### Task requirements:
Each line below that includes the word "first" is to be reported.

### Data in this exercise:

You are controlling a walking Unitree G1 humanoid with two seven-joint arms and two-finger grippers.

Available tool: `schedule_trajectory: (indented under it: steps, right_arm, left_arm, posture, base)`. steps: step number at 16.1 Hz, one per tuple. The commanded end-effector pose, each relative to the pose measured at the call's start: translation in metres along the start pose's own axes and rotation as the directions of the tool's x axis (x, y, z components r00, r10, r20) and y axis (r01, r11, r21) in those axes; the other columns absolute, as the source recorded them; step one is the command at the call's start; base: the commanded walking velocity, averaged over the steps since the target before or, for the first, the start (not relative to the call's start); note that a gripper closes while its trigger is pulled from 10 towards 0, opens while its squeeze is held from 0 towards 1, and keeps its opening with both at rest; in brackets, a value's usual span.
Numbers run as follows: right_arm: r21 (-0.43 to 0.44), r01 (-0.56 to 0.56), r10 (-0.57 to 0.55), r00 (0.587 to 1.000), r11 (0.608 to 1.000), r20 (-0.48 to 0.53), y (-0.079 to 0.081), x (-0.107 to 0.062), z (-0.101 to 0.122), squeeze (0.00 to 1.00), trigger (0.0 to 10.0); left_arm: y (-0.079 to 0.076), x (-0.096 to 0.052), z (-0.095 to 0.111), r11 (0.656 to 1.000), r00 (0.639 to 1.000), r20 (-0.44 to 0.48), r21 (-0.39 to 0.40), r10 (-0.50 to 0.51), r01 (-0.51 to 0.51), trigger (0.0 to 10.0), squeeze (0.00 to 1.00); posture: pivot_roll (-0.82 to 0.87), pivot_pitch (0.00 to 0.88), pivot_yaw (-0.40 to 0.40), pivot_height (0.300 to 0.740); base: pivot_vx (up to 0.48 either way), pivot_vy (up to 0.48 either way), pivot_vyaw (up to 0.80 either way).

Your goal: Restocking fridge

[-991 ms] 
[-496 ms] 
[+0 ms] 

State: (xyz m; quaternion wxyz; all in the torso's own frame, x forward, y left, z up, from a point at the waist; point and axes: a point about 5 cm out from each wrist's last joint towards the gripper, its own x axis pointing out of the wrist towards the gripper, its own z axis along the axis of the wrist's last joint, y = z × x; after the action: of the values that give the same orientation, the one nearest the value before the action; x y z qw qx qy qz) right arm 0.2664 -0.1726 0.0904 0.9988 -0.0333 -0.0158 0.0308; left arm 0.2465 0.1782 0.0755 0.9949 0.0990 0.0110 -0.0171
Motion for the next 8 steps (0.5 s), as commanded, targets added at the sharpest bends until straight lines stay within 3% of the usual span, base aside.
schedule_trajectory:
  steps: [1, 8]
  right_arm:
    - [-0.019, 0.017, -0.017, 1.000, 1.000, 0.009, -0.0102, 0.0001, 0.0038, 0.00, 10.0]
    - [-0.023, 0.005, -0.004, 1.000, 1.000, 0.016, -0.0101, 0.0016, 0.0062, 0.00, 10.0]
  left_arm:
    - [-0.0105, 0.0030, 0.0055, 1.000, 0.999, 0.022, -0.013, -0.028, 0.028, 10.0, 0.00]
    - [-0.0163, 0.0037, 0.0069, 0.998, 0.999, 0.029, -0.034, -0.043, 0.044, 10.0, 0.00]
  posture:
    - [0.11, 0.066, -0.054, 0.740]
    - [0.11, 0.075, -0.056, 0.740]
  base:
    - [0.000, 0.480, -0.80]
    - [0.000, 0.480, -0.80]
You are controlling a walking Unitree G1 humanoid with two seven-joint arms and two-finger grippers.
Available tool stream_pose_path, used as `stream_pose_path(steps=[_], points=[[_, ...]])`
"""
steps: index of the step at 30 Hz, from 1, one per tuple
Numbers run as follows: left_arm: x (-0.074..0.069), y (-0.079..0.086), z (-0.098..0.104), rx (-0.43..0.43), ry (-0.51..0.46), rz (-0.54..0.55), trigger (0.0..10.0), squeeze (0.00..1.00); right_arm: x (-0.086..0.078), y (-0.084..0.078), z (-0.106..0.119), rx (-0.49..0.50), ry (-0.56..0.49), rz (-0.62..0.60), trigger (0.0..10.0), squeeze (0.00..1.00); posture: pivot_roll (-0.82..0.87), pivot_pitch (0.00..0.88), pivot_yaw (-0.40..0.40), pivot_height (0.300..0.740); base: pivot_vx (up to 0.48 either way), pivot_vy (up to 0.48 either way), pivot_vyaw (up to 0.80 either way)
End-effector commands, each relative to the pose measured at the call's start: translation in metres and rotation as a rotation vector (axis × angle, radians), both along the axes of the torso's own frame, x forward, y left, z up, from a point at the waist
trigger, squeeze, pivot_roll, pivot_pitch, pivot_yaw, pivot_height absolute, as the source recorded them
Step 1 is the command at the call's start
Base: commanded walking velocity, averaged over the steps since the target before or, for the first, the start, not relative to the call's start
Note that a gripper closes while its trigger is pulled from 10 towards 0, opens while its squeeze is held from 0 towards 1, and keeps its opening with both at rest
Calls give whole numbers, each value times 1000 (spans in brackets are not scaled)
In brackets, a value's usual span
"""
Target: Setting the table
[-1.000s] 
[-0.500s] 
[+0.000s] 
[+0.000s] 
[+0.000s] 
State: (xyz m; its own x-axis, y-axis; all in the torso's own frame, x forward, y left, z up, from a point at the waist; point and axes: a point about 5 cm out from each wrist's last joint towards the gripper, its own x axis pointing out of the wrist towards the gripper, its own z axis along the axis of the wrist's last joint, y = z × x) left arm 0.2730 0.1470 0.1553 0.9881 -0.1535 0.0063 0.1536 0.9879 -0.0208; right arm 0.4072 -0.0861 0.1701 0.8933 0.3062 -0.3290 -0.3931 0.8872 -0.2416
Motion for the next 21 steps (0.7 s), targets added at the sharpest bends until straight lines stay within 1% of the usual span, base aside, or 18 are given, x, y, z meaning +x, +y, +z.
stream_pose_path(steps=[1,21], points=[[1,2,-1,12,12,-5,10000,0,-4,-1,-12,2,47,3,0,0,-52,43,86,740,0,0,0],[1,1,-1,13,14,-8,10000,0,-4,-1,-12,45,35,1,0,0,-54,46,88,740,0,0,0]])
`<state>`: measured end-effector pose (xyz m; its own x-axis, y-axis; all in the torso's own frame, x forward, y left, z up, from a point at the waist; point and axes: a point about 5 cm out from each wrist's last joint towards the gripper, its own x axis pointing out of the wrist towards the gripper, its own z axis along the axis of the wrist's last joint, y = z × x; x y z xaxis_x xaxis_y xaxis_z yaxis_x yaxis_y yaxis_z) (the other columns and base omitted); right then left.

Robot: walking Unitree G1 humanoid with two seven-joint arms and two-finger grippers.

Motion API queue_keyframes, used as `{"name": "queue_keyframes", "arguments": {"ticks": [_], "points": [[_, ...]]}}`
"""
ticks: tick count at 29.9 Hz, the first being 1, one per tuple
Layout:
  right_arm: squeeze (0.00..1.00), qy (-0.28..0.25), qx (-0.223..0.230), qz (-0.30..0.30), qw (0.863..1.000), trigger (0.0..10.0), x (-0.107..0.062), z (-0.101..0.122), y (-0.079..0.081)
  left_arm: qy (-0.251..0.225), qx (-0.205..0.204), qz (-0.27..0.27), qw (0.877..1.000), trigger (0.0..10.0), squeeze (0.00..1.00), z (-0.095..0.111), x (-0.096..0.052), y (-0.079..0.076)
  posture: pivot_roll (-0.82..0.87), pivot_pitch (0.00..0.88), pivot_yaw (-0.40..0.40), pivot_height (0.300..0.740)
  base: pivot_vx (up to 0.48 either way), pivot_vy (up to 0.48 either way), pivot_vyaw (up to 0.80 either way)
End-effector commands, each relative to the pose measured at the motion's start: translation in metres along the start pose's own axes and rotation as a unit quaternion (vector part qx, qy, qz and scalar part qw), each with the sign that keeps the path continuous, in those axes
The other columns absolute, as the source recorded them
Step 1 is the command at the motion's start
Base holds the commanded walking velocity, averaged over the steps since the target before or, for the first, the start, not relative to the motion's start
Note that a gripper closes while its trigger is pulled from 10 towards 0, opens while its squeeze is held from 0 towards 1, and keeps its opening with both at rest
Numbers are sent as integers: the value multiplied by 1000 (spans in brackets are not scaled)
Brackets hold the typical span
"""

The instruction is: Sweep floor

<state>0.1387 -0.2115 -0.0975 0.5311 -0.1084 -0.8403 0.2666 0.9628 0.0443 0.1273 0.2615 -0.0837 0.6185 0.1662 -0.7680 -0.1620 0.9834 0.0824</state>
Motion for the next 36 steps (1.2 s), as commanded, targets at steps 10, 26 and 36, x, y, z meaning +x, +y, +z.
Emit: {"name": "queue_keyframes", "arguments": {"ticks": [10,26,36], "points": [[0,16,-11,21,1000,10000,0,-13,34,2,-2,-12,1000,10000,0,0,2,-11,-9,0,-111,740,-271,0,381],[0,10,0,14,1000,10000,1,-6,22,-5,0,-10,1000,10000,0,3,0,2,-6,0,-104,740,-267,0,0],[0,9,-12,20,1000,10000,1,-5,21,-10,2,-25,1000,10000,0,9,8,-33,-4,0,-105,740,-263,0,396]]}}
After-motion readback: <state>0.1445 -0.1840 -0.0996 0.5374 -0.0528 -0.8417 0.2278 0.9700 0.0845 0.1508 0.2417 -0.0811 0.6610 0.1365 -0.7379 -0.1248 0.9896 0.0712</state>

### Your solution:
Available tool: `schedule_trajectory: (indented under it: steps, right_arm, left_arm, posture, base)`. steps: step number at 16.1 Hz, one per tuple. The commanded end-effector pose, each relative to the pose measured at the call's start: translation in metres along the start pose's own axes and rotation as the directions of the tool's x axis (x, y, z components r00, r10, r20) and y axis (r01, r11, r21) in those axes; the other columns absolute, as the source recorded them; step one is the command at the call's start; base: the commanded walking velocity, averaged over the steps since the target before or, for the first, the start (not relative to the call's start); note that a gripper closes while its trigger is pulled from 10 towards 0, opens while its squeeze is held from 0 towards 1, and keeps its opening with both at rest; in brackets, a value's usual span.
Base: commanded walking velocity, averaged over the steps since the target before or, for the first, the start, not relative to the call's start
ticks: tick count at 29.9 Hz, the first being 1, one per tuple
Base holds the commanded walking velocity, averaged over the steps since the target before or, for the first, the start, not relative to the motion's start

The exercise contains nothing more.